**ASSIGNMENT**
Quote the lines from the line holding "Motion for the" to the very end of the listing, exactly, and no others.

**DATASET CONTENT**
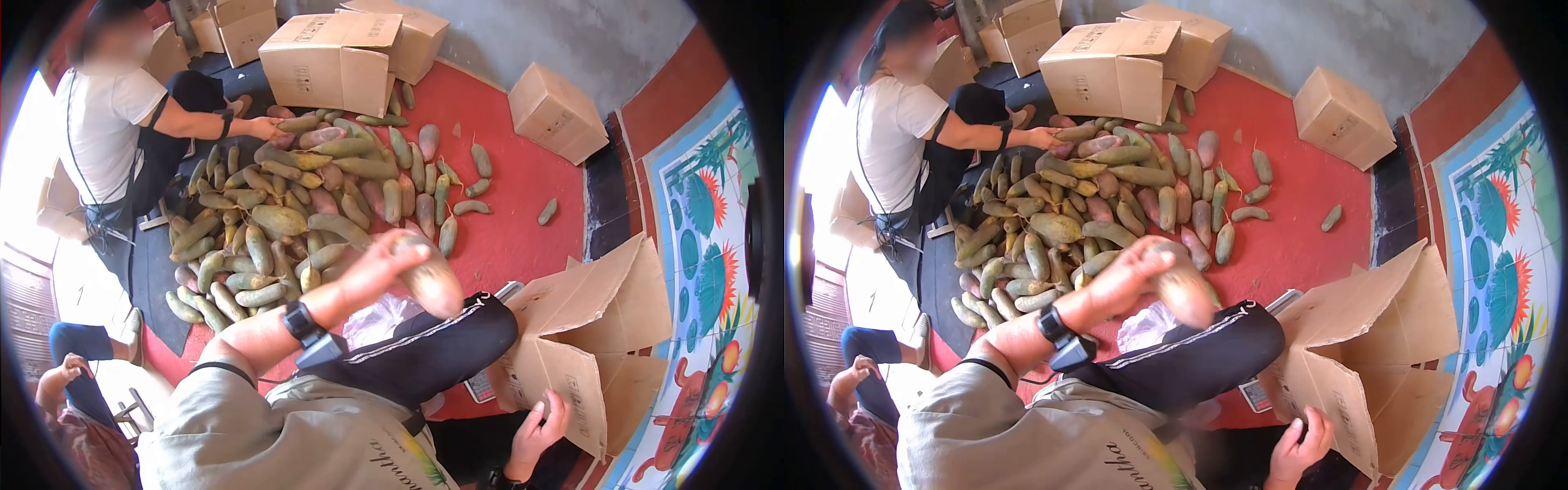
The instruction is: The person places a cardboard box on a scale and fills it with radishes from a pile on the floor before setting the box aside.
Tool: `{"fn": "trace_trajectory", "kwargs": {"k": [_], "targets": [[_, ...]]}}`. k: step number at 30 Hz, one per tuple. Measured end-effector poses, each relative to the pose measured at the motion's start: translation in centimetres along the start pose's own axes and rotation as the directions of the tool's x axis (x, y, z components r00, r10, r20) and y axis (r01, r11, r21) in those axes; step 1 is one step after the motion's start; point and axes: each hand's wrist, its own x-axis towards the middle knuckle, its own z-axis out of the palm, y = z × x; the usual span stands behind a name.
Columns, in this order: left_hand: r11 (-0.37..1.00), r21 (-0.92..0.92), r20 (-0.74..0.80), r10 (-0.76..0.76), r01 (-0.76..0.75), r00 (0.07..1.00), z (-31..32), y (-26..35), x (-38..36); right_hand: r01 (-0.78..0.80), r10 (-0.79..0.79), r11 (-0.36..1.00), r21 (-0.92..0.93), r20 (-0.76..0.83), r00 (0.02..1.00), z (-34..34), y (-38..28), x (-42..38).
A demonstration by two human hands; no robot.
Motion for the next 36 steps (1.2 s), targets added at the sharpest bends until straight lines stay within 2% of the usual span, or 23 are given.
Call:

**TASK OUTPUT**
Motion for the next 36 steps (1.2 s), targets added at the sharpest bends until straight lines stay within 2% of the usual span, or 23 are given.
Call:

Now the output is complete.